Kouchner criticises 'religious oppression' of Swiss minaret vote

French Foreign Minister Bernard Kouchner said in a radio interview on Monday that he was "shocked" by Switzerland's referendum vote to ban mosque minarets.


AFP - French Foreign Minister Bernard Kouchner on Monday condemned Switzerland's referendum vote to ban mosque minarets as a show of intolerance and said the decision should be reversed.

"I am a bit shocked by this decision," Kouchner told RTL radio. "It is an expression of intolerance and I detest intolerance.


"I hope the Swiss will reverse this decision quickly," he added.

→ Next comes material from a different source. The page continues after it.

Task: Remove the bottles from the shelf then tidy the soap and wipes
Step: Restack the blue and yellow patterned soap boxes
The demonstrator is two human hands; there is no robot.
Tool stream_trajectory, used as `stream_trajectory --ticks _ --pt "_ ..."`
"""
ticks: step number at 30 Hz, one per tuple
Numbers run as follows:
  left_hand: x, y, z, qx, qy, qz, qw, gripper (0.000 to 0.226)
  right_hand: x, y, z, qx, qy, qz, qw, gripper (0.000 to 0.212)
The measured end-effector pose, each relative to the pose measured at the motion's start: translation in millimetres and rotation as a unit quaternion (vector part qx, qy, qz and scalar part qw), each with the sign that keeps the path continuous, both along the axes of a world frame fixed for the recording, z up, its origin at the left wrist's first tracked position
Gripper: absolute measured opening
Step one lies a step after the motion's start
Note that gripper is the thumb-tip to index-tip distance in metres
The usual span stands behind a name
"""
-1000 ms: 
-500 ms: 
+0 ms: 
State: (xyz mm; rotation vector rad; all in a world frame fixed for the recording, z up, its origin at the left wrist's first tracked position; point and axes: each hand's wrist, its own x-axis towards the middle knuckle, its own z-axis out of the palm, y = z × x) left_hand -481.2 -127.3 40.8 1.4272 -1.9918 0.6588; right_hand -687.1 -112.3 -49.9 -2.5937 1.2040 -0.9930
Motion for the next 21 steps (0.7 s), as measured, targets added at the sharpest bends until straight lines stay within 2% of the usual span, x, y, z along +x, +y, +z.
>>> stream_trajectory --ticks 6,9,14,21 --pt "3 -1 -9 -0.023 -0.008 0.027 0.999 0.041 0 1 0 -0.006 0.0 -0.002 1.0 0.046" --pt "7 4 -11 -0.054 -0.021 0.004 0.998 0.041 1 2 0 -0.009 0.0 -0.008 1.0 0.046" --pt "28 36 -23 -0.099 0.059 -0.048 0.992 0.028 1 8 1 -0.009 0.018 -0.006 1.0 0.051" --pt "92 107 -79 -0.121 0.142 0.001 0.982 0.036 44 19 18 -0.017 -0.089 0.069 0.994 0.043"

Swiss voters on Sunday approved by a majority of 57.5 percent a ban on minarets in a referendum that the Swiss justice minister said "reflects fears among the population of Islamic fundamentalist tendencies."

The Swiss far-right had forced a referendum on the minarets which it said was the symbol of a "political-religious claim to power, which challenges fundamental rights."

Kouchner said "if we cannot build minarets that means that we are practising religious oppression".

"Is it really offensive that in a mountainous country there is a building that is a bit taller than the others?" he asked.

France has also been grappling with controversy over the construction of mosques, with the far-right mounting campaigns to prevent municipal councils from issuing building permits.

A French parliamentary inquiry is holding hearings on whether to ban the wearing of the full Islamic veil and the "burqa debate" has raised questions about how far France is willing to go to accommodate its own Muslim minority.

Asked if he was in favour of a burqa ban, Kouchner said he "didn't know."

The veil is a violation of the women's rights and restricts freedom, he said, adding: "I believe that we must reject it in government offices."

But he added: "Now in terms of wearing the burqa in the street, that is also a basic freedom."